◆ Task brief:
Skip any image you find and restate the rest of the data word for word.

◆ Data supplied:
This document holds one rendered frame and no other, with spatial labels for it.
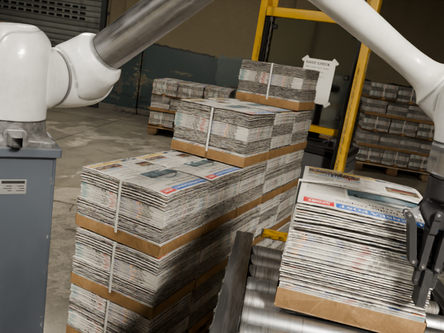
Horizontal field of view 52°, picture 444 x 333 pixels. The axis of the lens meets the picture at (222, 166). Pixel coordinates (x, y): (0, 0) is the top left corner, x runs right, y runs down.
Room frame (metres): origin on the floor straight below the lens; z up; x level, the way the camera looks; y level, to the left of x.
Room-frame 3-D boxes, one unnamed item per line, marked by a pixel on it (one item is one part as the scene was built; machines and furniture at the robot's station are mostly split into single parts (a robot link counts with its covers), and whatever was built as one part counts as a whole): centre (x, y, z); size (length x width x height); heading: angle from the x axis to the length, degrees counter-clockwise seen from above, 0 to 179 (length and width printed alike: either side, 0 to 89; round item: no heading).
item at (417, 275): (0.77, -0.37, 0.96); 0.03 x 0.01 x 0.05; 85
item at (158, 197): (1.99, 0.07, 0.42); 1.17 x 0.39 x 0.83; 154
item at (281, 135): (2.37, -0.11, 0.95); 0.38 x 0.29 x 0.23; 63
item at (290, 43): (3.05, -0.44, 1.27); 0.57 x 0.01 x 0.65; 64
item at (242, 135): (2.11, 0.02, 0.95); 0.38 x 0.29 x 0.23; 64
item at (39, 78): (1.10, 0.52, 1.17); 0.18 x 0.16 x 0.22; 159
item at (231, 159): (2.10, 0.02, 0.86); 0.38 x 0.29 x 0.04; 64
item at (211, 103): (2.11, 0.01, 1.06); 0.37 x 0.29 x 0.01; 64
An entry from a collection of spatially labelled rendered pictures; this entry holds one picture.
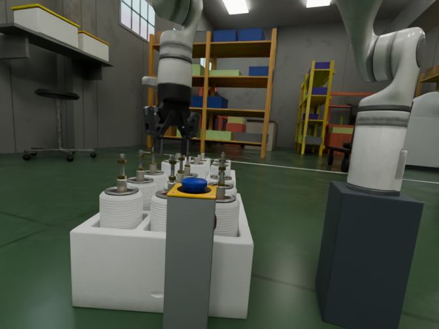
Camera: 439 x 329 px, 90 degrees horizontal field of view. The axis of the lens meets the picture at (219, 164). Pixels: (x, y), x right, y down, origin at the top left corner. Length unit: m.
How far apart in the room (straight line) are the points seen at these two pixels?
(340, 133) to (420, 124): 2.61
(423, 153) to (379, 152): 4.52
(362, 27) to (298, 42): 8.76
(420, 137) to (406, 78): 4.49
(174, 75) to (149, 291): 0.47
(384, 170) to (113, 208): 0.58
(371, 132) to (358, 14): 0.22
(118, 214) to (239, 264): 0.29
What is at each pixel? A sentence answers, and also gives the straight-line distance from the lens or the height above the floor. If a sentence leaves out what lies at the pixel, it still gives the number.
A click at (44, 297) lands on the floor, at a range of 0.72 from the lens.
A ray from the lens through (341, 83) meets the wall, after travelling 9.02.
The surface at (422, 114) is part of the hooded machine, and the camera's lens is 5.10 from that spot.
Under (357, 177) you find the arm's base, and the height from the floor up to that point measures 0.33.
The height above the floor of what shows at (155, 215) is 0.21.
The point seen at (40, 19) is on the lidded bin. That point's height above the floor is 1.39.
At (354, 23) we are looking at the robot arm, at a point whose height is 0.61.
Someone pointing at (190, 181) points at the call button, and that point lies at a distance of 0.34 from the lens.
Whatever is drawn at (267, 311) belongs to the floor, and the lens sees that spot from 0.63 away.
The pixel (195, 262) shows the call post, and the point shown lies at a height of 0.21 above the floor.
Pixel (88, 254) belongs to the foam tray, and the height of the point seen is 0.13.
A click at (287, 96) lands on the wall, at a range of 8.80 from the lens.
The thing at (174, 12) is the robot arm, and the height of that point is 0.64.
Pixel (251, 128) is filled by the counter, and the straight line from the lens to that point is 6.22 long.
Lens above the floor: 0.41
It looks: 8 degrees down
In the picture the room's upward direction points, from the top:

◆ Exercise result:
This document holds one rendered frame and no other, with spatial labels for it.
Horizontal field of view 52°, picture 444 x 333 pixels. The axis of the lens meets the picture at (222, 166). Pixel coordinates (x, y): (0, 0) is the top left corner, x runs right, y runs down.
Room frame (metres): origin on the floor straight below the lens; z up; x level, the way the camera looks; y level, to the left of x.
Room-frame 3-D boxes, one unnamed item per line, marked by a pixel on it (one item is one part as the scene was built; machines and furniture at the robot's station are mostly split into single parts (a robot link counts with its covers), and whatever was built as one part counts as a whole): centre (x, y, z); size (length x width x height); heading: angle from the x axis to the length, degrees counter-clockwise seen from above, 0 to 179 (length and width printed alike: either side, 0 to 89; round item: no heading).
item at (417, 275): (0.77, -0.37, 0.96); 0.03 x 0.01 x 0.05; 85
item at (158, 197): (1.99, 0.07, 0.42); 1.17 x 0.39 x 0.83; 154
item at (281, 135): (2.37, -0.11, 0.95); 0.38 x 0.29 x 0.23; 63
item at (290, 43): (3.05, -0.44, 1.27); 0.57 x 0.01 x 0.65; 64
item at (242, 135): (2.11, 0.02, 0.95); 0.38 x 0.29 x 0.23; 64
item at (39, 78): (1.10, 0.52, 1.17); 0.18 x 0.16 x 0.22; 159
item at (231, 159): (2.10, 0.02, 0.86); 0.38 x 0.29 x 0.04; 64
item at (211, 103): (2.11, 0.01, 1.06); 0.37 x 0.29 x 0.01; 64
An entry from a collection of spatially labelled rendered pictures; this entry holds one picture.
Camera: 439 x 329 px, 90 degrees horizontal field of view. The axis of the lens meets the picture at (219, 164). Pixels: (x, y), x right, y down, origin at the top left corner. Length unit: m.
How far apart in the room (straight line) are the points seen at these two pixels?
(340, 133) to (420, 124): 2.61
(423, 153) to (379, 152): 4.52
(362, 27) to (298, 42): 8.76
(420, 137) to (406, 78): 4.49
(174, 75) to (149, 291): 0.47
(384, 170) to (113, 208): 0.58
(371, 132) to (358, 14): 0.22
(118, 214) to (239, 264): 0.29
What is at each pixel? A sentence answers, and also gives the straight-line distance from the lens or the height above the floor. If a sentence leaves out what lies at the pixel, it still gives the number.
A click at (44, 297) lands on the floor, at a range of 0.72 from the lens.
A ray from the lens through (341, 83) meets the wall, after travelling 9.02.
The surface at (422, 114) is part of the hooded machine, and the camera's lens is 5.10 from that spot.
Under (357, 177) you find the arm's base, and the height from the floor up to that point measures 0.33.
The height above the floor of what shows at (155, 215) is 0.21.
The point seen at (40, 19) is on the lidded bin. That point's height above the floor is 1.39.
At (354, 23) we are looking at the robot arm, at a point whose height is 0.61.
Someone pointing at (190, 181) points at the call button, and that point lies at a distance of 0.34 from the lens.
Whatever is drawn at (267, 311) belongs to the floor, and the lens sees that spot from 0.63 away.
The pixel (195, 262) shows the call post, and the point shown lies at a height of 0.21 above the floor.
Pixel (88, 254) belongs to the foam tray, and the height of the point seen is 0.13.
A click at (287, 96) lands on the wall, at a range of 8.80 from the lens.
The thing at (174, 12) is the robot arm, and the height of that point is 0.64.
Pixel (251, 128) is filled by the counter, and the straight line from the lens to that point is 6.22 long.
Lens above the floor: 0.41
It looks: 8 degrees down
In the picture the room's upward direction points, from the top:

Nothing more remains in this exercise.